Política | 26-01-2018 21:08

Governo determina remoção de sedimentos no Tejo e redução da actividade da Celtejo

"Temos no Tejo um problema de poluição que se torna visível no açude de Abrantes, mas que tem a sua origem a montante", afirmou o ministro do Ambiente


A remoção da espuma que cobre o Tejo em Abrantes, a redução da actividade da empresa Celtejo e a retirada de sedimentos do fundo de albufeiras foram medidas hoje anunciadas pelo Governo devido à poluição registada recentemente no rio.

Numa conferência de imprensa em Abrantes, após uma reunião com várias entidades, o ministro do Ambiente, João Matos Fernandes, referiu que foram mobilizados seis camiões para a remoção da espuma nas margens do rio Tejo, junto ao açude de Abrantes.

Estes camiões estiveram em testes ao final da tarde e no sábado "iniciarão a sua função de forma regular".

O governante afirmou que "não se resolve desta forma o problema da poluição", mas será "reduzido em parte o seu impacto visual" e impedido que a mesma poluição proceda para jusante".

"Temos no Tejo um problema de poluição que se torna visível no açude de Abrantes, mas que tem a sua origem a montante", observou o ministro, tendo referido que, nos últimos três dias, as autoridades realizaram análises à agua e à espuma, cujos resultados estarão disponíveis na próxima quarta-feira (21 Janeiro).

Foram ainda colocados "amostradores durante 24 horas nas três maiores ETAR (Estação de Tratamento de Águas Residuais) perto do local onde nos encontramos e nas três maiores indústrias a montante no rio", prosseguiu, afirmando que nesta outra medida de intervenção "os resultados das análises em contínuo estarão disponíveis na segunda-feira, dia 05 de Fevereiro".

Segundo o ministro, "o fenómeno da poluição que hoje sentimos no Tejo é resultado da libertação da matéria orgânica depositada sob a forma de sedimentos no fundo das albufeiras do Fratel e de Belver, provocada por anos de funcionamento das indústrias aí localizadas e da reduzida precipitação do último ano, que não diluiu essa carga orgânica.

Mais disse que "a regular actividade de produção de energia dos últimos dias, com elevados mas normais caudais, provocou a sua libertação".

No sábado tem também início um levantamento topo-hidrográfico para determinar a quantidade de sedimentos que é necessário retirar do fundo das albufeiras de Fratel e Belver.

"Temos de reduzir a matéria orgânica existente nestas duas albufeiras", afirmou o ministro, referindo que a empresa de celulose Celtejo (que opera no concelho de Vila Velha de Ródão, já no distrito de Castelo Branco), foi notificada para reduzir em 50% o volume de efluente rejeitado, o que obriga a uma redução da sua actividade durante 10 dias.

O ministro explicou que "nessa data, passados 10 dias, o valor do oxigénio dissolvido, parâmetro básico da qualidade da água, terá de atingir os cinco miligramas (mg) por litro", afirmou o governante, tendo Matos Fernandes dado "como ponto de comparação" que "aqueles valores eram, no dia 24, de 1,1 miligrama por litro".

O governante adiantou que, "se passados estes 10 dias (...) o valor de 5 mg não for atingido, pode ser reduzido ainda mais o volume de efluente rejeitado, podendo chegar-se à suspensão temporária da laboração".

João Matos Fernandes sublinhou, contudo, que não está a ser atribuída responsabilidade directa à Celtejo no mais recente incidente de poluição no Tejo, registado desde quarta-feira.

"Estamos a afirmar que o Tejo mudou.
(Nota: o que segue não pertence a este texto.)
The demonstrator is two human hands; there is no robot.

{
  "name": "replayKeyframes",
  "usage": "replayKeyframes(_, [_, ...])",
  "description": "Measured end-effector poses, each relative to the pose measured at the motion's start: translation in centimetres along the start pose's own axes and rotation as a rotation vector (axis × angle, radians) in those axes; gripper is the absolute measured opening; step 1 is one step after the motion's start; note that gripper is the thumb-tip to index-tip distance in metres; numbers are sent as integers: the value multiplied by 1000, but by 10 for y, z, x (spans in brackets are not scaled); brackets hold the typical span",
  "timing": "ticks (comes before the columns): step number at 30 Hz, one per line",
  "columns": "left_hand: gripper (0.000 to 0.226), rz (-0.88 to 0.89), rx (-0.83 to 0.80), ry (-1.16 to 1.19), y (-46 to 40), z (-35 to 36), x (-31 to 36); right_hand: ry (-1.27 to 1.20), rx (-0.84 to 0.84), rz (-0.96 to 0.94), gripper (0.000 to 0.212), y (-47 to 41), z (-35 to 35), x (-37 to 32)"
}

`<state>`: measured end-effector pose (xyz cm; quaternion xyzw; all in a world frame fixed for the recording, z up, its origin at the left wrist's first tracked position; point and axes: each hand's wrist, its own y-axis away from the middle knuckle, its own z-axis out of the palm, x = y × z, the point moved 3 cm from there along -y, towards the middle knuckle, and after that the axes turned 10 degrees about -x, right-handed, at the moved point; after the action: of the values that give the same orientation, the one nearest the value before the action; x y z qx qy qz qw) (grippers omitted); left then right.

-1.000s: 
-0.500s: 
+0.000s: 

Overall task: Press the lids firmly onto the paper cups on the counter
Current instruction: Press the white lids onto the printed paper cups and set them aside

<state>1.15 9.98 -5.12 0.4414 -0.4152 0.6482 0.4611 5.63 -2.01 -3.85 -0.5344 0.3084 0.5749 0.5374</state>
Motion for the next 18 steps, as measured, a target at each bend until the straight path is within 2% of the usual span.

Tem menos água, menos capacidade de dissolver a matéria orgânica e não suporta a carga orgânica que hoje está a receber", disse.

Por isso, na próxima quinta-feira arranca uma limpeza dos fundos das albufeiras, que demorará cerca de um mês, de acordo com a previsão do Governo.

Entretanto, referiu o ministro do Ambiente, a eléctrica EDP "comprometeu-se a reduzir a sua actividade de turbinamento ao caudal mínimo, conservando a água nas albufeiras enquanto se procede à limpeza dos fundos".